▶ **Description of the task**
Scan the entries for the word "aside". Every line that has it should be copied.
=== Provided entries ===
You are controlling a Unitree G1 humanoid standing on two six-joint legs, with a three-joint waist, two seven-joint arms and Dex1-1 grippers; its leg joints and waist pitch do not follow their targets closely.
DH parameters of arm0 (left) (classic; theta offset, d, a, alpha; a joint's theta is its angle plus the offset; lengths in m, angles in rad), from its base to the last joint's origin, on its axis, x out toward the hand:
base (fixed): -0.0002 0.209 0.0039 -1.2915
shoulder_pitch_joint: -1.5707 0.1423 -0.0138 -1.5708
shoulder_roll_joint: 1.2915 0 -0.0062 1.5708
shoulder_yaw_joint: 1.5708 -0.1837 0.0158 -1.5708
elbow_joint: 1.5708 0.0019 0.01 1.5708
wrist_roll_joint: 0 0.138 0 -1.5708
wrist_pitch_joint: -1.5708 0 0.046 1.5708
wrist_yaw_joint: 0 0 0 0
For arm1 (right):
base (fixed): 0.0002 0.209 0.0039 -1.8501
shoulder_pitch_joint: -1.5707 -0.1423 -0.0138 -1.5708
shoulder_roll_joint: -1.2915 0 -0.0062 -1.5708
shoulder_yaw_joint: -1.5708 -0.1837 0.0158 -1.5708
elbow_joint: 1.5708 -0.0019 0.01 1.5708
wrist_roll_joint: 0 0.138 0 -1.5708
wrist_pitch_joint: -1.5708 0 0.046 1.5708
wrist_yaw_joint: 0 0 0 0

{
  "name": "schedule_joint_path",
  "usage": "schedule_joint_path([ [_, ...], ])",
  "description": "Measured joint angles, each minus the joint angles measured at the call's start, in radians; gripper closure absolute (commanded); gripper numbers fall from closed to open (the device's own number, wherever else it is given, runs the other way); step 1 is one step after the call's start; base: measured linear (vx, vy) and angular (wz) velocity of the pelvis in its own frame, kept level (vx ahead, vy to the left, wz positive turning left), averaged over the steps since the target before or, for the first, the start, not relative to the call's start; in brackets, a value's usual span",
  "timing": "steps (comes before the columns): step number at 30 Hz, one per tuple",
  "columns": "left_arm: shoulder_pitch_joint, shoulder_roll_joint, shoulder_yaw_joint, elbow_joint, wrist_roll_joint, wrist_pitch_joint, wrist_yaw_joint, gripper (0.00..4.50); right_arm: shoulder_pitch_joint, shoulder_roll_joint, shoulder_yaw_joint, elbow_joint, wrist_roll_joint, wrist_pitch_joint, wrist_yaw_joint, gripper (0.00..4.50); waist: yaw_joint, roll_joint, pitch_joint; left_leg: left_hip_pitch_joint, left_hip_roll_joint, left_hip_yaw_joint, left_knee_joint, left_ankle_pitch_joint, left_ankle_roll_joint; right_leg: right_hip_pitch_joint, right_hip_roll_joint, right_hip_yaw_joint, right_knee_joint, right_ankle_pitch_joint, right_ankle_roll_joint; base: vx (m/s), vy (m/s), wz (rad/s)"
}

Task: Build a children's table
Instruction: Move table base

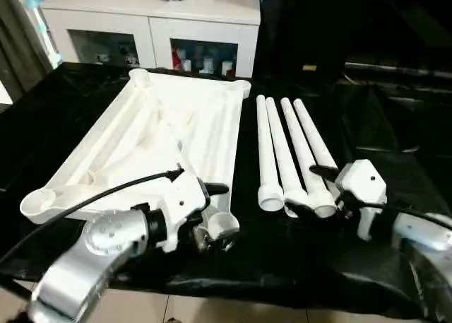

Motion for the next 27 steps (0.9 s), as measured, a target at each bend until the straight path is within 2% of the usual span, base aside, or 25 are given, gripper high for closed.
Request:
schedule_joint_path([
  [1, -0.007, 0.02, -0.003, 0.016, 0.009, -0.005, -0.016, 0.03, -0.005, -0.013, 0.0, 0.008, 0.0, -0.008, 0.016, 0.0, 0.0, 0.0, 0.0, 0.0, 0.001, 0.001, 0.0, 0.0, 0.0, 0.0, 0.0, 0.0, 0.0, 0.0, -0.001, 0.0, 0.0, 0.0],
  [2, -0.021, 0.045, -0.018, 0.046, 0.035, -0.03, -0.039, 0.38, -0.007, -0.025, 0.001, 0.021, -0.001, -0.018, 0.035, 0.0, 0.0, 0.0, 0.0, 0.0, 0.001, 0.001, 0.0, 0.001, 0.0, 0.0, 0.001, 0.0, 0.0, -0.002, -0.003, 0.0, 0.0, 0.0],
  [6, -0.103, 0.143, -0.061, 0.209, 0.146, -0.132, -0.097, 0.43, -0.019, -0.053, 0.028, 0.045, 0.0, -0.028, 0.102, 0.0, 0.002, 0.0, 0.0, 0.0, 0.002, 0.003, 0.0, 0.001, 0.001, 0.0, 0.001, 0.0, -0.001, -0.004, -0.006, 0.0, 0.0, 0.0],
  [7, -0.114, 0.157, -0.061, 0.237, 0.16, -0.145, -0.107, 0.74, -0.019, -0.057, 0.036, 0.045, 0.005, -0.024, 0.116, 0.0, 0.002, 0.0, 0.0, 0.0, 0.002, 0.003, -0.001, 0.001, 0.001, -0.001, 0.001, 0.0, -0.001, -0.004, -0.006, 0.0, 0.0, 0.0],
  [8, -0.125, 0.167, -0.062, 0.262, 0.17, -0.157, -0.122, 0.74, -0.016, -0.061, 0.042, 0.042, 0.016, -0.013, 0.135, 0.0, 0.002, 0.0, 0.0, 0.0, 0.002, 0.004, -0.001, 0.001, 0.001, -0.001, 0.001, 0.0, -0.001, -0.005, -0.007, 0.0, 0.0, 0.0],
  [10, -0.131, 0.172, -0.064, 0.29, 0.175, -0.175, -0.142, 0.81, -0.012, -0.07, 0.046, 0.024, 0.036, 0.006, 0.156, 0.0, 0.003, 0.001, 0.0, 0.0, 0.002, 0.004, -0.001, 0.001, 0.001, -0.001, 0.001, 0.0, -0.001, -0.005, -0.008, 0.0, 0.0, 0.0],
  [14, -0.16, 0.171, -0.072, 0.342, 0.175, -0.19, -0.176, 1.28, -0.003, -0.081, 0.054, -0.02, 0.076, 0.029, 0.191, 0.0, 0.006, 0.001, 0.0, 0.002, 0.007, 0.007, -0.001, 0.001, 0.0, 0.0, 0.002, -0.001, 0.002, -0.006, -0.01, 0.0, 0.0, 0.0],
  [16, -0.176, 0.168, -0.077, 0.37, 0.175, -0.206, -0.193, 1.3, -0.003, -0.081, 0.06, -0.025, 0.086, 0.037, 0.201, 0.0, 0.006, 0.001, 0.001, 0.004, 0.008, 0.009, -0.001, 0.001, 0.0, 0.0, 0.002, -0.001, 0.003, -0.005, -0.01, 0.0, 0.0, 0.0],
  [20, -0.203, 0.149, -0.103, 0.447, 0.192, -0.257, -0.219, 1.68, -0.013, -0.081, 0.064, -0.025, 0.086, 0.041, 0.207, 0.0, 0.005, 0.002, 0.001, 0.004, 0.009, 0.011, -0.001, 0.002, 0.0, 0.0, 0.002, 0.0, 0.003, -0.005, -0.011, 0.0, 0.0, 0.0],
  [27, -0.225, 0.112, -0.119, 0.506, 0.201, -0.295, -0.249, 2.17, -0.022, -0.081, 0.075, -0.025, 0.086, 0.062, 0.198, 0.0, 0.005, 0.002, 0.001, 0.003, 0.01, 0.012, -0.002, 0.002, 0.0, -0.001, 0.002, 0.0, 0.003, -0.006, -0.013, 0.0, 0.0, 0.0],
])
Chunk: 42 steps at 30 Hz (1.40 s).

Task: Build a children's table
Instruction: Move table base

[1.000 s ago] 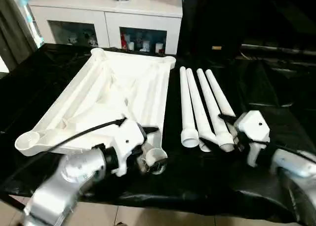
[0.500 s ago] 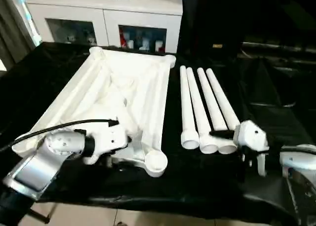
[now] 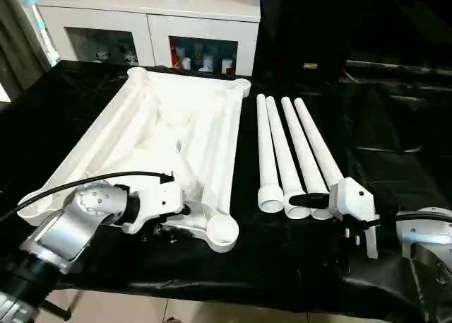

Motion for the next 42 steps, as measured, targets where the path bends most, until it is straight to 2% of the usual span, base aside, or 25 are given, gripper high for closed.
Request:
schedule_joint_path([
  [1, -0.004, -0.001, -0.003, 0.005, 0.0, -0.004, -0.006, 2.17, -0.006, 0.0, 0.003, 0.0, 0.0, 0.0, 0.0, 0.0, 0.0, 0.0, 0.0, 0.0, 0.0, 0.0, 0.0, 0.0, 0.0, 0.0, 0.0, 0.0, 0.0, 0.0, 0.0, 0.0, 0.0, 0.0],
  [3, -0.005, -0.005, -0.004, 0.011, 0.0, -0.009, -0.008, 2.5, -0.016, 0.001, 0.004, 0.0, -0.001, 0.0, -0.001, 0.0, 0.0, 0.0, 0.0, 0.0, 0.001, 0.001, 0.0, 0.0, 0.0, 0.0, 0.0, 0.0, 0.0, 0.0, 0.0, 0.0, 0.0, 0.0],
  [6, -0.006, -0.011, -0.005, 0.02, 0.0, -0.016, -0.019, 2.61, -0.016, 0.001, 0.004, 0.0, -0.001, 0.0, -0.001, 0.0, 0.001, 0.0, 0.0, 0.0, 0.002, 0.003, 0.0, 0.0, 0.0, 0.0, 0.0, 0.0, 0.0, 0.0, 0.0, 0.0, 0.0, 0.0],
  [8, -0.005, -0.016, -0.005, 0.036, 0.001, -0.019, -0.023, 2.98, -0.017, 0.001, 0.006, 0.0, -0.002, 0.0, -0.001, 0.0, 0.002, 0.0, 0.0, 0.0, 0.006, 0.008, 0.0, 0.0, 0.0, 0.0, 0.0, 0.0, 0.0, 0.0, 0.0, 0.0, 0.0, 0.0],
  [11, -0.005, -0.017, -0.007, 0.038, 0.001, -0.022, -0.032, 3.04, -0.018, 0.001, 0.008, 0.003, -0.011, -0.001, -0.001, 0.0, 0.002, 0.001, 0.0, 0.0, 0.007, 0.01, 0.0, 0.0, 0.0, -0.001, 0.0, 0.0, 0.0, 0.0, 0.0, 0.0, 0.0, 0.0],
  [14, -0.005, -0.017, -0.008, 0.038, 0.005, -0.024, -0.032, 3.4, -0.024, 0.001, 0.009, 0.01, -0.013, -0.002, -0.002, 0.0, 0.001, 0.001, 0.0, 0.0, 0.007, 0.01, 0.0, 0.0, 0.0, -0.001, 0.0, 0.0, 0.0, 0.0, 0.0, 0.0, 0.0, 0.0],
  [17, -0.002, -0.018, -0.013, 0.038, 0.015, -0.029, -0.028, 3.49, -0.024, 0.001, 0.009, 0.01, -0.013, -0.002, -0.004, 0.0, 0.002, 0.001, 0.0, 0.0, 0.007, 0.01, 0.0, 0.0, 0.0, -0.001, 0.0, 0.0, 0.0, 0.0, 0.0, 0.0, 0.0, 0.0],
  [18, 0.0, -0.018, -0.013, 0.038, 0.016, -0.03, -0.025, 3.79, -0.024, 0.001, 0.009, 0.01, -0.013, -0.002, -0.006, 0.0, 0.002, 0.001, 0.0, 0.0, 0.007, 0.011, 0.0, 0.0, 0.0, -0.001, 0.0, 0.0, 0.0, 0.0, 0.0, 0.0, 0.0, 0.0],
  [22, 0.005, -0.023, -0.013, 0.037, 0.016, -0.036, -0.022, 3.88, -0.024, 0.001, 0.009, 0.01, -0.013, -0.002, -0.01, 0.0, 0.001, 0.001, 0.001, 0.0, 0.007, 0.011, 0.0, 0.0, 0.0, -0.001, 0.0, 0.001, 0.0, 0.0, 0.0, 0.0, 0.0, 0.0],
  [23, 0.006, -0.026, -0.012, 0.036, 0.016, -0.034, -0.017, 4.12, -0.024, 0.001, 0.009, 0.01, -0.013, -0.002, -0.011, 0.0, 0.0, 0.001, 0.001, 0.0, 0.007, 0.011, 0.0, 0.0, 0.0, -0.001, 0.0, 0.001, 0.0, 0.0, 0.0, 0.0, 0.0, 0.0],
  [29, 0.03, -0.049, 0.02, 0.008, 0.022, 0.009, 0.07, 4.36, -0.034, 0.017, 0.011, 0.039, -0.045, -0.007, -0.044, 0.0, -0.023, 0.0, 0.001, -0.004, 0.012, 0.018, -0.002, 0.001, -0.001, -0.013, 0.0, 0.0, 0.003, 0.001, -0.002, 0.0, 0.0, 0.0],
  [32, 0.036, -0.052, 0.036, 0.004, 0.038, 0.027, 0.112, 4.45, -0.035, 0.021, 0.024, 0.05, -0.054, -0.009, -0.055, 0.0, -0.028, 0.0, 0.001, -0.003, 0.018, 0.018, -0.003, 0.001, -0.002, -0.014, 0.007, 0.001, 0.003, 0.001, -0.005, 0.0, 0.0, 0.0],
  [38, 0.053, -0.049, 0.064, 0.004, 0.064, 0.024, 0.171, 4.48, -0.058, 0.041, 0.044, 0.057, -0.075, -0.012, -0.063, 0.0, -0.019, -0.001, 0.001, -0.002, 0.023, 0.018, -0.006, 0.003, -0.006, -0.016, 0.011, -0.001, 0.004, -0.001, -0.009, 0.0, 0.0, 0.0],
  [42, 0.065, -0.049, 0.068, 0.011, 0.061, -0.034, 0.179, 4.48, -0.06, 0.044, 0.047, 0.062, -0.084, -0.015, -0.065, 0.0, -0.001, -0.005, 0.004, -0.003, 0.023, 0.018, -0.006, 0.003, -0.006, -0.016, 0.011, -0.001, 0.003, 0.0, -0.01, 0.0, 0.0, 0.0],
])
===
▶ **Response to the exercise**
Motion for the next 27 steps (0.9 s), as measured, a target at each bend until the straight path is within 2% of the usual span, base aside, or 25 are given, gripper high for closed.
Motion for the next 42 steps, as measured, targets where the path bends most, until it is straight to 2% of the usual span, base aside, or 25 are given, gripper high for closed.

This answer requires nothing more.